Genetics and Hidden Tabby Patterns
Many “solid black” cats actually carry tabby genes that are masked by their dark coat. In bright light or as the fur thins slightly with age or seasonal shedding, faint brown tabby stripes can become visible. Breeders refer to this as “ghost striping.”
There’s also a set of inherited traits called rufous polygenes that influence how much reddish-brown warmth appears in the coat. According to The International Cat Association, rufous factors can shift the underlying tones of a black coat from cool and neutral toward coppery brown. This is the same genetic influence that gives Ruddy Abyssinians their warm, rich color. If your cat has always looked slightly brown in certain light, genetics are likely the reason, and no dietary or environmental change will alter it.
Health Conditions to Consider
In rare cases, a coat that turns brown or looks dull and rough can signal a medical issue. Hyperthyroidism, one of the most common hormonal disorders in older cats, can cause the coat to appear unkempt, matted, or greasy. Cornell University’s Feline Health Center lists coat changes alongside weight loss as hallmark signs. The color shift itself is usually secondary to the overall poor coat quality.
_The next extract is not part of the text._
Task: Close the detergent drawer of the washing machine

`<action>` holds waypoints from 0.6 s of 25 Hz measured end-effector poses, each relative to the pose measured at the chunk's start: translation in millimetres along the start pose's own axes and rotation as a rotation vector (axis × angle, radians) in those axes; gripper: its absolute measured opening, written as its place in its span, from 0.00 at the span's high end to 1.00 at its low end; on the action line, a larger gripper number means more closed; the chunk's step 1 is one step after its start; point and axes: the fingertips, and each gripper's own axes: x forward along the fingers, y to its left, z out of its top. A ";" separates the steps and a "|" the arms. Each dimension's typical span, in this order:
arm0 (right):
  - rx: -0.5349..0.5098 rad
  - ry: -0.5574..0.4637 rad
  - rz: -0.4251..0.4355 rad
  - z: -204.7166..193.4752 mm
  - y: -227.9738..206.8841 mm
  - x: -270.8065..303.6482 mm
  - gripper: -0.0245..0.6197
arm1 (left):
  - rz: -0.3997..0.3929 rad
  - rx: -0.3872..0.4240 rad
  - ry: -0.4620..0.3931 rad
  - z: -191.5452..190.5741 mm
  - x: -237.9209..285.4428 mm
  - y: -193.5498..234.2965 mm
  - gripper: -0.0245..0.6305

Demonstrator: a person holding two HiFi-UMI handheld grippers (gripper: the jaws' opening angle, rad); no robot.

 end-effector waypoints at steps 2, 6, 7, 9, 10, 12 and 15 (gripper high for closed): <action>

Copper deficiency and certain liver conditions can also impair pigment production, though these are uncommon in cats eating commercial diets. If the browning comes with other changes like weight loss, increased thirst, vomiting, or behavior shifts, a blood panel can rule out underlying disease quickly.
How to Tell Which Cause Applies
A few patterns can help you narrow it down:
- Brown only on sun-exposed areas (back, head, shoulders) while the belly stays dark points to UV bleaching.
- Even browning across the whole coat, including areas that rarely see sun, suggests a dietary gap or a health issue.
- Faint stripes visible in bright light that have always been there indicate ghost tabby markings from your cat’s genetics.
- Gradual lightening in an older cat with no other symptoms is most likely age-related pigment loss.
- Browning paired with greasy, matted, or thinning fur and weight changes warrants a vet visit to check thyroid levels.
For most black cats, the answer comes down to sunshine and protein. Providing shade, upgrading to a protein-rich food, and waiting through one or two shed cycles will usually bring back a darker, richer coat.